Hallmark Christmas movies are wonderful, but they can set us up for some totally unrealistic expectations. They provide a vision for the holidays that includes wonderful family moments, perfectly set tables with delicious, homemade food, and possibly a few romantic moments. While that makes for great television, expecting to have it all is a recipe for disaster in real life (IRL).
Most of us don’t have a staff of assistants to ensure everything is perfect. We are juggling jobs, family and other commitments, health issues, and financial problems just to name a few. So how does the average person have the Hallmark Christmas and stay sane?
First, and this is very important, you throw out the idea of a perfect Hallmark Christmas. It’s not real. Then you forget about perfection. Yes, we’d all like to have a perfectly clean and tidy house, with clean and tidy children. We’d like to have wonderful dinners on the table every evening, time to read stories, play games, watch a movie or two, volunteer, write lovely Christmas cards for loved ones far away, shop for the perfect Christmas gifts, bake homemade goodies and deliver them to our elderly neighbors, and maybe knit a blanket for the hospital NICU. But is that realistic? I’d hazard a guess for most of us that is a pie in the sky list.

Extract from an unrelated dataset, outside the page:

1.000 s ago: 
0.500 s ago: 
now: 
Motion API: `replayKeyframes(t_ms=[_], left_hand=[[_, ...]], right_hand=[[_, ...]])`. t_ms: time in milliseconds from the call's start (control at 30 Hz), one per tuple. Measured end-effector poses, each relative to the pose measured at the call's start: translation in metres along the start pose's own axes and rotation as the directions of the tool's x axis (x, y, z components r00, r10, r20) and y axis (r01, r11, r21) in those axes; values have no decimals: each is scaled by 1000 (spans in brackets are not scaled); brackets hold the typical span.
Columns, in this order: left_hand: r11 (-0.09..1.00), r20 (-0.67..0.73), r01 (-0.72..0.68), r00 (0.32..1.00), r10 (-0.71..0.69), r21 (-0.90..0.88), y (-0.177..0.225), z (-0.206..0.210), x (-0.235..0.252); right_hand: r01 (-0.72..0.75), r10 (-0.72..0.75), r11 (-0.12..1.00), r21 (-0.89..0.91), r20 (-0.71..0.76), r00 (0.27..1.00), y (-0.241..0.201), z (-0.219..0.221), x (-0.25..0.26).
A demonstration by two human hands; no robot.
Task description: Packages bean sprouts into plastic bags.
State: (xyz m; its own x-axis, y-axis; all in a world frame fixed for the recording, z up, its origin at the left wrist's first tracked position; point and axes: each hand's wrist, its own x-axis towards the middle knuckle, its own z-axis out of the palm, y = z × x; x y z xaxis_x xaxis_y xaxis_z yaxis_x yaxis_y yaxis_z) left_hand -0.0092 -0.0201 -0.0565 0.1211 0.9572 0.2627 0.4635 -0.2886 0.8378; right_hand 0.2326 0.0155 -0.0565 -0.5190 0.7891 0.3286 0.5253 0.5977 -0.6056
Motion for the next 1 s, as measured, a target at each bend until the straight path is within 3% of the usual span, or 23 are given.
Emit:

Here are a few tips to try and get you through the holidays without going crazy, having a melt down, or drinking all the cooking sherry, but still checking off some of those items on THE LIST.
Set Your Priorities
While many of us would like to have it all, that really is a recipe for a stressed out Christmas. Remember Christmas With the Kranks? Better to decide early on what truly matters to you. And FYI, if skipping all the craziness and escaping to a sunny southern destination is your idea of holiday bliss, by all means, do that. But if that’s not going to happen, then read on. What those priorities will look like will be different for everyone. Is it family time? Do you want time to watch movies, play board games, do activities with the kids or grandkids? Is volunteer work important to you? Are you a baker at heart and want to share lovely goodies with everyone? Is it important to you to give special and personal gifts? Do you want to have a party at your house?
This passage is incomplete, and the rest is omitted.